You know Steven Van Zandt, for more than 40 years the bandanna-topped sidekick to Bruce Springsteen in the E Street Band, the scene-chewing character actor on HBO’s “The Sopranos” and the similarly mobbed-up Netflix drama “Lilyhammer,” the curator of rock ’n’ roll cool on the syndicated radio program “Little Steven’s Underground Garage.”

But you may not know about Van Zandt the solo performer, the songwriter, the bandleader, the soul singer, the Ennio Morricone devotee. So when Van Zandt spikes his sentences with “you know,” as he does with great frequency, it is both a reassuring declaration and a not-necessarily rhetorical question, you know?

“I think in a lot of cases half the audience is coming out of curiosity, you know?” Van Zandt says from his home in New York’s Greenwich Village. “I never really had any hits, so I don’t have that familiarity with my material. I’m kind of, you know, winning people over song by song.”
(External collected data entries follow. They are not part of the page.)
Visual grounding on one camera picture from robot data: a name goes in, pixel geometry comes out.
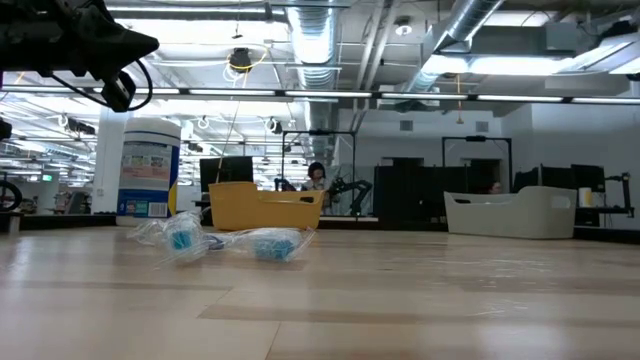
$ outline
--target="ceiling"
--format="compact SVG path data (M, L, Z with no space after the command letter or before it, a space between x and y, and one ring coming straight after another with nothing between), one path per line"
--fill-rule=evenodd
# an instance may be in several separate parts
M148 12L153 13L152 8L163 7L167 4L189 6L220 6L226 5L233 9L233 4L216 1L113 1L107 0L109 8L116 9L124 6L143 6ZM395 18L408 16L412 31L410 34L400 36L391 26L386 45L384 46L380 66L377 67L373 78L373 88L381 85L399 86L410 80L422 67L424 58L422 44L430 25L437 24L446 19L450 14L452 1L399 1ZM286 1L274 4L286 4ZM366 39L372 30L371 23L374 18L378 1L359 0L348 8L335 9L338 14L337 28L337 58L334 59L337 81L335 89L350 90L356 85L356 79L361 69L360 63L363 53L366 51ZM630 11L635 9L637 1L631 0L601 0L594 1L539 1L539 0L509 0L494 13L485 26L511 26L511 27L541 27L550 22L567 22L595 20L608 16L611 13ZM384 31L387 20L384 16L388 9L383 11L380 22L378 40ZM162 14L152 14L139 19L116 19L123 26L132 30L156 37L161 46L158 51L147 56L144 64L149 70L155 87L246 87L267 89L296 89L300 86L298 71L296 70L296 58L291 44L291 30L287 24L279 22L260 21L211 21L211 20L180 20L159 19ZM250 49L253 62L259 62L244 78L233 80L233 71L229 71L227 57L234 48L246 47ZM130 73L138 87L146 87L144 75L135 65L128 66L125 71ZM101 83L91 77L77 78L70 72L58 74L61 78L78 87L101 87ZM563 77L561 80L548 76L507 76L491 74L460 74L459 77L440 76L435 87L440 92L455 93L492 93L492 94L566 94L567 91L582 93L585 95L616 95L624 91L624 85L628 84L624 76L593 76L582 75L579 80L569 80ZM572 88L567 89L567 83L575 81ZM43 78L34 72L6 73L6 84L19 85L55 85L50 79ZM351 108L350 101L341 101L340 108ZM270 119L279 121L284 129L308 130L308 119L305 118L305 103L300 101L285 102L249 102L249 101L218 101L196 100L184 98L156 98L149 105L136 111L134 116L156 117L161 120L173 121L187 129L183 134L183 140L191 139L210 140L224 142L230 134L231 141L245 141L255 146L228 146L225 155L247 153L262 159L265 155L275 156L277 161L280 147L277 145L281 135L273 134L267 130ZM475 118L478 113L493 119L500 117L504 110L512 107L504 107L499 104L465 104L464 111L470 112L470 117ZM365 118L361 127L361 136L380 136L387 133L390 126L386 121L396 114L392 111L378 111L375 105L371 105L370 114ZM448 110L457 110L457 103L442 103L431 110L439 110L440 113ZM85 136L86 141L73 142L68 139L77 137L77 134L65 130L66 117L74 118L88 124L100 131L100 105L78 96L45 96L39 94L10 93L0 102L0 112L5 121L13 124L15 135L27 138L39 138L38 141L20 142L11 141L0 145L0 166L5 170L14 172L29 168L72 168L74 165L82 166L72 175L63 177L64 181L73 184L84 185L91 181L92 167L95 159L95 137ZM336 116L341 118L338 126L348 129L353 116L352 111L341 110ZM433 126L416 127L413 137L433 136ZM303 162L309 157L309 142L302 140L302 145L296 146L287 156L299 158ZM194 152L183 146L183 159L185 171L197 168L197 160L203 155L220 155L220 149L216 146L204 146L204 152ZM28 161L25 158L35 157L38 161ZM185 183L190 180L187 172L184 173Z

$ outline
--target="black metal frame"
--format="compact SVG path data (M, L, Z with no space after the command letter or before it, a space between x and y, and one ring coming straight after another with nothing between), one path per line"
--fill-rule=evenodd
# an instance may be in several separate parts
M353 140L353 149L351 151L351 182L355 182L356 179L356 149L357 149L357 141L355 131L330 131L330 130L310 130L310 131L300 131L300 130L285 130L282 132L282 164L280 168L280 175L284 178L284 157L285 157L285 149L287 147L287 135L289 134L307 134L310 136L332 136L332 135L350 135ZM351 192L351 201L355 200L355 192Z
M442 145L442 167L447 166L447 151L446 145L448 140L464 140L465 142L487 142L489 141L504 141L507 143L508 152L509 152L509 188L508 191L511 192L511 188L513 187L513 154L511 149L512 140L511 138L503 138L503 137L485 137L485 136L444 136L441 140Z

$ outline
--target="wooden floor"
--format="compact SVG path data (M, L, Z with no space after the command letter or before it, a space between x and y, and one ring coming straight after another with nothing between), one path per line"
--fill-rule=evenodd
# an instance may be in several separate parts
M321 231L154 269L115 228L0 237L3 360L640 358L640 248Z
Van Zandt will perform at Fort Lauderdale’s Revolution Live on Thursday, Oct. 26, a tour stop with his band, the Disciples of Soul, to support his excellent album “Soulfire.” The record, released in May and the first he has put out on his own since 1999’s “Born Again Savage,” crackles with retro guitar rock and horn-fired soul on tracks he’s written for others over the years or admired from afar.

It is a big sound with cinematic ambitions, from his “blaxploitation” treatment on “Down and Out in New York City” from James Brown’s “Black Caesar” soundtrack to the homage to Morricone’s spaghetti-Western mood music on a song he wrote for Gary U.S. Bonds, “Standing in the Line of Fire.” There is the Chicago sound in Etta James’ “The Blues is My Business,” a visit to his doo-wop years on “The City Weeps Tonight,” the soulful “Saint Valentine's Day,” written for Nancy Sintara, and, of course, several songs he penned for Southside Johnny and the Asbury Dukes, including the classic “I Don’t Want to Go Home.”
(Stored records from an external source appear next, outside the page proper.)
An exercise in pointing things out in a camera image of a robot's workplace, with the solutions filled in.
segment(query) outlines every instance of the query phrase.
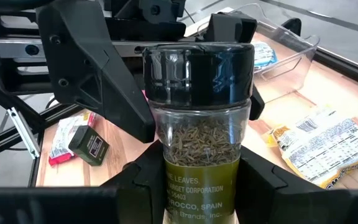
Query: small green package
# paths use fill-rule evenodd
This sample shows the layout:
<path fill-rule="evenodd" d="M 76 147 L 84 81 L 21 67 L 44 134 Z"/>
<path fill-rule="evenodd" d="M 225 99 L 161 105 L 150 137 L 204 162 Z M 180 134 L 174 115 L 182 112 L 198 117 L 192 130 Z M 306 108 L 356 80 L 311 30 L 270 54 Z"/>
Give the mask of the small green package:
<path fill-rule="evenodd" d="M 88 125 L 79 126 L 68 148 L 91 166 L 100 166 L 109 144 Z"/>

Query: nutrition label
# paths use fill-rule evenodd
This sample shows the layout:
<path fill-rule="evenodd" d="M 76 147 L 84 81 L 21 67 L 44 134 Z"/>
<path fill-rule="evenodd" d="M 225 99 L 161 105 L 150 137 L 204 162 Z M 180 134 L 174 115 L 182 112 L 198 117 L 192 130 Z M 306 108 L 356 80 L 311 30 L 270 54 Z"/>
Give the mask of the nutrition label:
<path fill-rule="evenodd" d="M 166 162 L 168 222 L 230 223 L 238 163 L 185 167 Z"/>
<path fill-rule="evenodd" d="M 338 170 L 358 162 L 358 125 L 343 118 L 321 127 L 327 123 L 323 118 L 332 114 L 305 119 L 297 124 L 305 134 L 291 129 L 278 139 L 285 151 L 283 158 L 318 185 L 327 179 L 324 177 L 334 176 Z"/>

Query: red and white package
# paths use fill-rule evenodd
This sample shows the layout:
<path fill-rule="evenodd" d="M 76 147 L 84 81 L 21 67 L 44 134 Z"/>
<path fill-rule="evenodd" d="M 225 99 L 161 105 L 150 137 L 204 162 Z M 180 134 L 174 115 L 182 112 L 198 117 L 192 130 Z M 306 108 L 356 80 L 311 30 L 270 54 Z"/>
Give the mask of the red and white package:
<path fill-rule="evenodd" d="M 49 154 L 49 164 L 51 166 L 60 164 L 74 158 L 76 155 L 69 150 L 68 145 L 79 126 L 88 125 L 94 127 L 96 113 L 84 112 L 78 116 L 61 119 L 58 123 L 55 137 L 52 141 L 52 149 Z"/>

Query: gray floor
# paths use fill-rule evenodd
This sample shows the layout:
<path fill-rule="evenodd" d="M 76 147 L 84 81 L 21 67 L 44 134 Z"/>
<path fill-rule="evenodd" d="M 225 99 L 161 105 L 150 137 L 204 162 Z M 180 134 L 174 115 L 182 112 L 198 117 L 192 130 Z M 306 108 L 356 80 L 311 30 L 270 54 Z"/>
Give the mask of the gray floor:
<path fill-rule="evenodd" d="M 310 10 L 325 16 L 335 17 L 347 22 L 358 24 L 358 1 L 352 0 L 278 0 L 282 3 Z M 187 0 L 186 9 L 198 21 L 212 12 L 224 7 L 238 8 L 244 4 L 257 2 L 266 12 L 267 17 L 281 24 L 289 17 L 299 17 L 303 22 L 302 36 L 316 34 L 321 37 L 320 46 L 358 62 L 358 32 L 323 22 L 303 14 L 279 8 L 260 1 L 249 0 Z M 185 24 L 192 24 L 190 19 L 183 20 Z M 42 111 L 47 104 L 50 95 L 22 96 L 35 110 Z M 10 119 L 1 126 L 6 112 L 0 107 L 0 130 L 12 126 Z M 32 159 L 26 152 L 4 151 L 0 153 L 0 187 L 2 186 L 27 186 L 30 176 Z"/>

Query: black plastic lid
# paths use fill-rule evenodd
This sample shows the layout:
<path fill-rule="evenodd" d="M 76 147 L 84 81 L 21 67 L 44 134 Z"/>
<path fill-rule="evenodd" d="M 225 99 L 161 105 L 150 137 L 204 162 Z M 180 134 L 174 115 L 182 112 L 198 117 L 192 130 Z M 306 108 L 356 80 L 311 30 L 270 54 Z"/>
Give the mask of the black plastic lid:
<path fill-rule="evenodd" d="M 172 108 L 232 106 L 250 98 L 254 47 L 186 43 L 145 49 L 145 93 Z"/>
In a review of “Soulfire,” American Songwriter described the record as “tough, tight and clearly inspired,” saying, “It’s hard to imagine a more joyous and revelatory contemporary blue-eyed soul recording.” In including the album on its June list of Best Albums of 2017 So Far, Rolling Stone called Van Zandt “among the most underrated songwriters of the rock era.”

The concerts on the tour are a throwback to soul revues of the past, with Van Zandt leading a 15-piece band that includes five horn players and a line of three female backup singers.

“I’m just hearing things really big right now, and I think people are getting off on that,” Van Zandt says. “You don’t hear a 15-piece band that often. It’s a big sound, man. Pretty much as big as it gets, but it really has to be, you know?”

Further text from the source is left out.